Y años más tarde, el emperador se encargaría de abrir paso a su dimensión épica. En 1791, la Asamblea Nacional promulgó el insólito decreto de transformar a la recién construida iglesia de Santa Genova, patrona de París, en el Pantheón, un templo al que se destinarían los cuerpos de los hombres ilustres de Francia. Tan sencillo y común como puede parecer hoy en día, la revolución daba así un giro inédito al significado de la muerte. Hasta 1790 existían en principio dos maneras de extraer sentido de la muerte: la agnóstica, que databa de Sócrates, y la religiosa, que prometía una vida mejor que la perecedera. Entre la Asamblea Nacional y la impecable intuición de los mecanismos míticos de la modernidad de Napoleón, se inventó la manera moderna de cifrar una vida a través de la muerte en otra casa común, la nación. Era el mérito de quien fue –súbdito, siervo o noble– lo que se consagraba en el Pantheón.

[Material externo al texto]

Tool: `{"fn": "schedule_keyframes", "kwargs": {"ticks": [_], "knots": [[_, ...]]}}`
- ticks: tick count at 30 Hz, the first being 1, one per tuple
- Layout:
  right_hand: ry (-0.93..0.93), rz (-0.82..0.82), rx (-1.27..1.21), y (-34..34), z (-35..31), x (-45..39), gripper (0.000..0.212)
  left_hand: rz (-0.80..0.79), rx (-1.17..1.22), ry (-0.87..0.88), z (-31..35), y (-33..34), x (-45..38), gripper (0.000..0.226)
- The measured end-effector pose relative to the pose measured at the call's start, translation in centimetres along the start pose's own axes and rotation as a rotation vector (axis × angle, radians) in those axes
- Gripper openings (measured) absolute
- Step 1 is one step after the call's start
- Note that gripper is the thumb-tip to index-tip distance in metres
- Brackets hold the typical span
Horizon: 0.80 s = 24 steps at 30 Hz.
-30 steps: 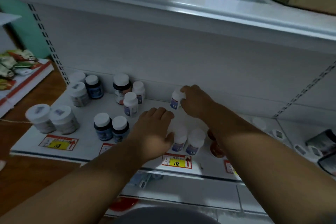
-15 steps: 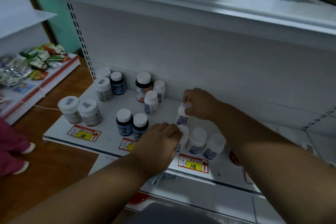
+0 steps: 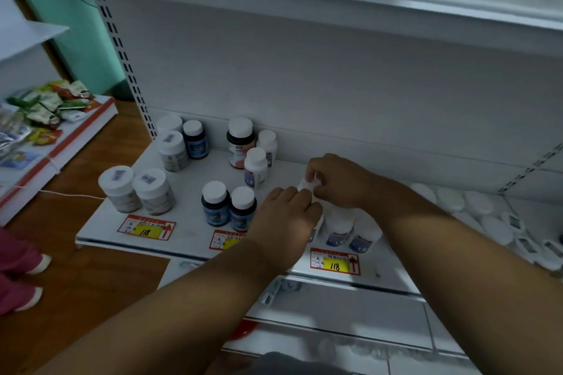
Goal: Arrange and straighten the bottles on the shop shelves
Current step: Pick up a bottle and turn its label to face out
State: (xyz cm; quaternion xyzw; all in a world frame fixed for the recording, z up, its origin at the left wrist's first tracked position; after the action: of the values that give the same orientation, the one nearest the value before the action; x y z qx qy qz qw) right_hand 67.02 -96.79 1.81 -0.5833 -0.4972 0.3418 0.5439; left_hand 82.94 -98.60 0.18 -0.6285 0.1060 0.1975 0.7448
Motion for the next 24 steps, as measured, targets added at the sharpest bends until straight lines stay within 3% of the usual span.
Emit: {"fn": "schedule_keyframes", "kwargs": {"ticks": [5, 8, 11, 18, 21, 24], "knots": [[-0.024, 0.086, 0.034, -0.4, -1.5, -1.5, 0.011, 0.021, 0.067, -0.076, -0.7, -0.1, 1.1, 0.018], [-0.080, 0.173, 0.009, -0.9, -3.9, -3.8, 0.020, 0.054, 0.091, -0.146, -1.2, -0.8, 2.0, 0.018], [-0.113, 0.117, -0.018, -0.7, -6.7, -6.1, 0.037, 0.070, 0.060, -0.167, -1.8, -1.8, 2.7, 0.017], [0.004, 0.144, 0.111, 0.2, -8.6, -8.4, 0.029, 0.022, 0.014, -0.229, -2.9, -3.5, 3.6, 0.014], [0.030, 0.243, -0.031, -1.2, -8.1, -7.4, 0.023, 0.024, 0.041, -0.209, -3.2, -3.8, 3.7, 0.016], [0.137, 0.391, -0.244, -3.7, -6.0, -4.5, 0.033, 0.054, 0.107, -0.169, -3.0, -3.6, 3.3, 0.022]]}}
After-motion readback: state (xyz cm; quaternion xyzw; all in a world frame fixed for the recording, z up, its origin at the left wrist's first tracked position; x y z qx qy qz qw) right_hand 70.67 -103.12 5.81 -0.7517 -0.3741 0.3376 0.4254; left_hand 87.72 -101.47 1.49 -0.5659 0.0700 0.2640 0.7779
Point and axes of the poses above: each hand's wrist, its own x-axis away from the middle knuckle, its own y-axis out of the palm, z = x × y, the point moved 3 cm from there along -x, towards the middle knuckle, and after that the axes turned 11 degrees about x, right-handed, at the moved point
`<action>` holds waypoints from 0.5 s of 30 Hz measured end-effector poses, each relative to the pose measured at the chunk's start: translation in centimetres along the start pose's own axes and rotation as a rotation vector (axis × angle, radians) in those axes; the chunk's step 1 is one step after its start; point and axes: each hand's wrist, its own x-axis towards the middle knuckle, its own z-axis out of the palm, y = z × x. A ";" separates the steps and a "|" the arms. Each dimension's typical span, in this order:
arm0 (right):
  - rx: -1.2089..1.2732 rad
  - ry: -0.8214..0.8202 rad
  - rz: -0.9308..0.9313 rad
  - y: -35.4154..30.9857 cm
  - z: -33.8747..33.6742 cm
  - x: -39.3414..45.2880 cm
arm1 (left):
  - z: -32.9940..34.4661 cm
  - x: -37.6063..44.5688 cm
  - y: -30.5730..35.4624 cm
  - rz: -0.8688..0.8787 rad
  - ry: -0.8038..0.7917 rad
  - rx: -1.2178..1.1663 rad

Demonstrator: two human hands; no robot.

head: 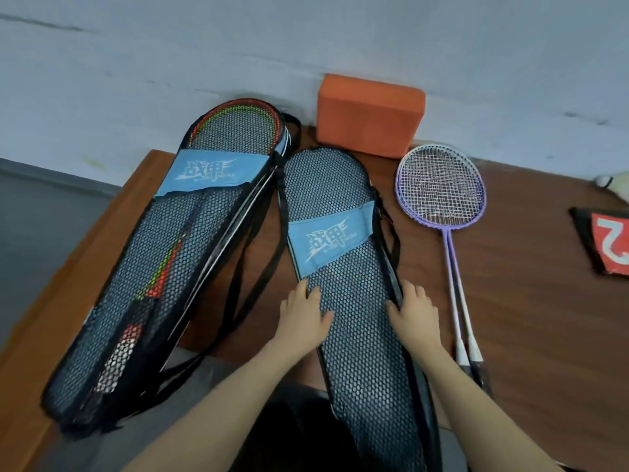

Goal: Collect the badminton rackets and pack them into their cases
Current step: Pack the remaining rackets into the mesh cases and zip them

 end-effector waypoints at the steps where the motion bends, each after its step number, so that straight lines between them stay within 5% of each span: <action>1: 0.031 -0.021 0.002 0.4 0.1 0.1 | 0.2 0.0 0.1 -0.030 0.012 -0.031; 6: 0.403 -0.071 -0.017 1.4 0.1 0.0 | 0.3 0.7 0.4 -0.049 0.108 -0.218; 11: 0.491 -0.003 -0.170 0.4 -1.4 0.1 | -0.5 2.6 0.8 0.029 0.159 -0.368; 15: 0.536 0.008 -0.276 -1.7 -2.9 0.4 | -0.9 4.1 1.7 0.086 0.203 -0.208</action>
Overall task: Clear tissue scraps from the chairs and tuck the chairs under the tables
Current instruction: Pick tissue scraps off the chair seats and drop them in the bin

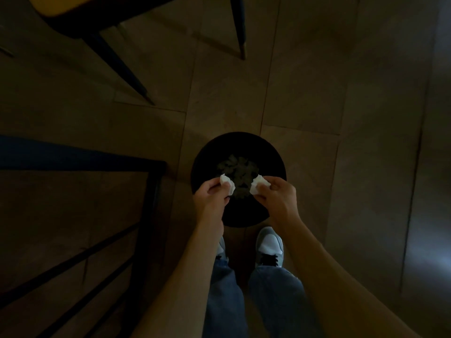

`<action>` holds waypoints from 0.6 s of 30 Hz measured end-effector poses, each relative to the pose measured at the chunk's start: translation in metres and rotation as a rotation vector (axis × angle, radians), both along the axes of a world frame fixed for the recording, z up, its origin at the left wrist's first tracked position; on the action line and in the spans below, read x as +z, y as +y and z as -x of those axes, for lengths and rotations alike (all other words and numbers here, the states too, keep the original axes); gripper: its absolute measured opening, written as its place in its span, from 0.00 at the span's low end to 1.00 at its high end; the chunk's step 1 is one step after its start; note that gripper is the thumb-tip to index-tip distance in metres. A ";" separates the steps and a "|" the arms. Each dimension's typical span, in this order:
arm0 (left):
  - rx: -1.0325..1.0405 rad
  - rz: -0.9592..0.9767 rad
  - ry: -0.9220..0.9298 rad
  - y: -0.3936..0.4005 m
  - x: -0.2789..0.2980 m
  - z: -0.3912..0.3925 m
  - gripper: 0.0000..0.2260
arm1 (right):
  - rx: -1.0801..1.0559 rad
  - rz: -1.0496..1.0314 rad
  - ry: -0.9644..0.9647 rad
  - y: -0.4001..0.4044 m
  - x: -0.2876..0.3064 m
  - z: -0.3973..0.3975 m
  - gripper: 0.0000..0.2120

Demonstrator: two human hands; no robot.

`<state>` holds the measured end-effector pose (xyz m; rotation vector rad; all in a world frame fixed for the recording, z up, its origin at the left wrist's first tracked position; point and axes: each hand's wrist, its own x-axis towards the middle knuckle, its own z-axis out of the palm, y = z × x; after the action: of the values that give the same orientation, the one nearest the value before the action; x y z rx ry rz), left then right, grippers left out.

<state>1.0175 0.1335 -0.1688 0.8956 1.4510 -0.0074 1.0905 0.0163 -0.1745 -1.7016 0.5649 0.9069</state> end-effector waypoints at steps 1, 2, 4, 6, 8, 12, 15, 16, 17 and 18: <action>0.007 0.000 0.000 0.000 -0.001 0.001 0.09 | -0.004 -0.002 0.014 0.000 -0.001 0.000 0.08; 0.016 0.000 0.001 0.000 -0.001 0.001 0.10 | -0.008 -0.003 0.025 0.000 -0.001 0.000 0.08; 0.048 0.005 -0.005 0.001 0.002 0.002 0.13 | -0.017 0.014 0.030 -0.001 0.002 -0.002 0.07; 0.074 0.015 -0.001 0.002 0.008 0.003 0.17 | -0.026 0.032 0.020 -0.001 0.007 -0.004 0.08; 0.049 0.001 0.009 0.004 0.016 0.005 0.19 | -0.042 0.017 0.027 -0.001 0.015 -0.004 0.15; 0.017 -0.033 -0.003 0.008 0.038 0.006 0.21 | -0.024 0.007 -0.001 0.001 0.040 -0.005 0.18; -0.036 -0.080 -0.010 0.012 0.065 0.005 0.20 | 0.016 0.034 -0.054 0.004 0.065 -0.008 0.19; -0.065 -0.101 -0.020 0.014 0.076 0.004 0.20 | 0.027 0.032 -0.072 0.006 0.075 -0.009 0.19; -0.104 -0.130 -0.032 0.016 0.089 0.002 0.21 | 0.041 0.026 -0.096 0.009 0.086 -0.010 0.19; -0.150 -0.168 -0.044 0.018 0.102 0.000 0.22 | 0.058 0.023 -0.126 0.012 0.098 -0.012 0.19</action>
<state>1.0179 0.1519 -0.0664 1.1345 1.3552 0.0226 1.1030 0.0285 -0.0767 -1.7901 0.4451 0.8304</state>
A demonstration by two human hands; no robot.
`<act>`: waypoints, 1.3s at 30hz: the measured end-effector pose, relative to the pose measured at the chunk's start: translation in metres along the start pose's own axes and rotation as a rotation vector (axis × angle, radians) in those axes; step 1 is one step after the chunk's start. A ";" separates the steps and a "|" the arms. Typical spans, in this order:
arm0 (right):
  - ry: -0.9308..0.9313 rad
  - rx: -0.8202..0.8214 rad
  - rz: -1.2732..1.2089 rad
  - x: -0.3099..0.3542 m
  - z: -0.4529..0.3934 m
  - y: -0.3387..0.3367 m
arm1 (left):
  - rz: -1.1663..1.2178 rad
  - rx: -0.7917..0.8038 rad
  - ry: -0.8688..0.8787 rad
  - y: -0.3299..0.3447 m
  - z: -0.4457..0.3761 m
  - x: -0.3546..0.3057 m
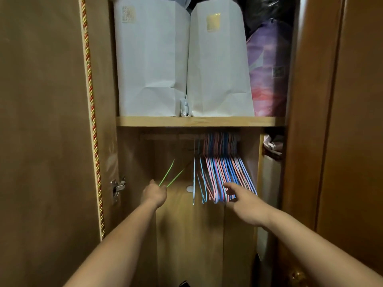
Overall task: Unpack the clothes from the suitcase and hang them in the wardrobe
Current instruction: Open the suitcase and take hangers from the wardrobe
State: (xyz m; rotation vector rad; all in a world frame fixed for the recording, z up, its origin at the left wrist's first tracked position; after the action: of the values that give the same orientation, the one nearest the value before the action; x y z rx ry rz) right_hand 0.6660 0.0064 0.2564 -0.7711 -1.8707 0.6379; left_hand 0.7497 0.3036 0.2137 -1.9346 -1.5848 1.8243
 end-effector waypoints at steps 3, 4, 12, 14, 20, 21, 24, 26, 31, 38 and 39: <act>0.021 -0.010 -0.025 -0.004 -0.010 -0.002 | 0.036 0.001 0.004 0.012 -0.009 0.001; 0.033 -0.022 -0.038 -0.006 -0.013 -0.003 | 0.049 0.019 0.003 0.017 -0.010 0.001; 0.060 -0.027 -0.083 -0.016 -0.021 0.005 | 0.526 0.281 -0.259 0.054 0.017 0.000; 0.067 -0.020 -0.086 -0.019 -0.021 0.005 | 0.668 0.308 -0.328 0.054 0.018 -0.004; 0.054 -0.008 -0.075 -0.020 -0.021 0.002 | 0.785 0.176 -0.237 0.032 0.017 -0.029; 0.052 -0.003 -0.066 -0.020 -0.020 0.003 | 0.765 0.163 -0.206 0.032 0.016 -0.030; 0.052 0.020 -0.046 -0.024 -0.015 0.006 | 0.566 0.021 -0.026 0.020 0.012 -0.032; 0.056 0.042 -0.027 -0.025 -0.013 0.006 | 0.450 -0.039 0.047 0.013 0.011 -0.030; 0.077 0.042 -0.037 -0.027 -0.006 0.003 | 0.353 -0.094 -0.001 0.006 0.019 -0.012; 0.109 0.079 -0.063 -0.026 0.020 0.010 | 0.509 -0.120 -0.105 -0.001 0.077 0.017; 0.109 0.075 -0.068 -0.026 0.028 0.011 | 0.542 -0.118 -0.128 -0.002 0.091 0.023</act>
State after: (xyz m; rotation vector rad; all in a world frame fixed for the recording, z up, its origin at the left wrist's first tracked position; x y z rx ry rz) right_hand 0.6513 -0.0082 0.2223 -0.6773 -1.7559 0.6079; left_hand 0.6745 0.2680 0.1708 -2.5426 -1.3065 2.1096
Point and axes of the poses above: each hand's wrist, its own z-axis away from the middle knuckle, its own y-axis out of the palm, x = y × z, the point moved 5 cm from there along -z, towards the middle knuckle, and after that the axes turned 13 degrees about -x, right-handed, at the moved point
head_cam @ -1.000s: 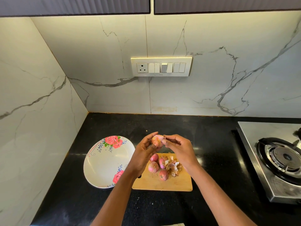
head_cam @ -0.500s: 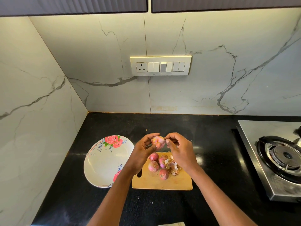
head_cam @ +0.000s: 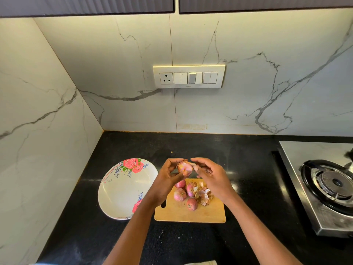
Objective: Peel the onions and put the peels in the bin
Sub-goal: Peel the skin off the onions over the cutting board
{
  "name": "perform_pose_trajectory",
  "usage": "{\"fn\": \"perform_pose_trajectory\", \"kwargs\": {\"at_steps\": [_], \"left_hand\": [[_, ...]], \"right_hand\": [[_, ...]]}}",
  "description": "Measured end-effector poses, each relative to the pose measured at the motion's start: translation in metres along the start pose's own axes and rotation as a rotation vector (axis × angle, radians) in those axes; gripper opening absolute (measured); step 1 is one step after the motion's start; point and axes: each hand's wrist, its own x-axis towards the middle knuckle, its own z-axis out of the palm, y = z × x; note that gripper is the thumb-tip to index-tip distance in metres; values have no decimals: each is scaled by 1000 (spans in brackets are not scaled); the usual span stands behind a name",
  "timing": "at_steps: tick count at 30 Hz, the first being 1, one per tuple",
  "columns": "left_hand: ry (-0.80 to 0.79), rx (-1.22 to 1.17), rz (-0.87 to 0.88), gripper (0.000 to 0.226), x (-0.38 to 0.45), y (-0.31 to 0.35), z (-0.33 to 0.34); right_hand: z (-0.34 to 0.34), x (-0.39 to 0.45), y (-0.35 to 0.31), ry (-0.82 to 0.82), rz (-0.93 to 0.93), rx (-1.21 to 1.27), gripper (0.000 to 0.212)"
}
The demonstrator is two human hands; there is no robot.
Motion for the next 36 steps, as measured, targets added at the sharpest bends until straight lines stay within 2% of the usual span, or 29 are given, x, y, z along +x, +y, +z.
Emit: {"fn": "perform_pose_trajectory", "kwargs": {"at_steps": [2,6,11,14,18,20,24,27,32,36], "left_hand": [[-3,25,-1,44,0,2,0],[9,22,2,33,1,4,3],[48,25,40,39,-1,5,9],[17,3,34,46,-2,6,12],[-1,9,25,41,-4,2,13],[9,-17,19,38,-6,0,11],[27,-37,2,38,-8,-5,9],[52,-35,-9,40,-7,-8,11],[85,-175,-51,57,-4,-11,14],[99,-171,-28,49,0,-7,10]], "right_hand": [[-2,-1,-1,-5,-10,6,21],[0,-1,3,112,-38,-75,12],[14,0,4,221,-51,-237,7],[15,1,7,279,68,-152,11],[11,4,11,371,242,131,16],[3,5,18,367,328,168,15],[-6,-5,49,109,362,-281,13],[-2,-14,77,-3,331,-590,19],[1,-25,89,-4,314,-711,23],[-7,-16,56,83,139,-666,22]]}}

El destino de la posteridad le era así arrancado a la religión. Se trata ni más ni menos que de la logísitica de la heroicidad moderna, y no sólo en el ámbito militar. Era la primera vez desde Roma que a un filósofo, Voltaire, se le erigía una estatua. El nombre de la diferencia tenía ya su signatura: la democratización de la muerte, como escribe Reinhart Koselleck.

Quien captó de inmediato la radicalidad de esta revolución mítica y simbólica fue, sin duda, Hegel. Y fue precisamente en la época en que ocurrió la entrada de las tropas napoleónicas a Jena, donde el filósofo impartía clases en la universidad. Sin este encuentro furtivo, resulta casi imposible descifrar el capítulo sobre El amo y el esclavo, que define a toda la Fenomenología del espíritu. En una de sus cartas a Holderlein escribe: en esos caballos llenos de polvo, miseria y devastación se encuentra la tragedia de la nueva gloria.

El otro momento donde el bonapartismo sublima acaso sus antípodas se encuentra en la reformulación de ese concepto de tragedia. Tal vez Marx sea su grammata, cuando redacta el famoso axioma sobre el accidente del retorno con el que se inicia el texto del XVIII Brumario de Luis Bonaparte: la historia se repite siempre dos veces; primero como tragedia, después como farsa. La farsa era obvia y tenía nombre: el sobrino de Bonaparte, Luis. ¿Pero y la tragedia? No queda en absoluto claro. Si de algo es héroe Napoleón, es del pragmatismo moderno, que precisamente no acepta ningún tipo de heroicidad. Sí en cambio es quien condena la revolución a su tragicidad: la restauración. Y uno podría pensar que se trata del último resabio místico de cualquier poder conservador. Pero no es tan sencillo. Napoleón tiene un momento de fuga prácticamente enloquecido en 1815. Y esa fuga se llama: Waterloo. Es tal vez la única escena realmente lograda de la película de Ridley Scott. Cuando Wellington observa cómo Napoleón acompaña a su tropa combatiendo, en efecto, como enloquecido. Y exclama: ¡Está fuera de control! En Waterloo perdió todo. Y sin embargo, es la derrota autoinflingida más inteligente de la historia moderna. El vencido, y no el vencedor, puede ser así el autor de la historia, el que la escribe.

En la vida, el desenlace, la escena final, lo es todo. Hay que saber morir. Se trata de una de las artes de la vida. Y tal vez Napoleón sabía de esto.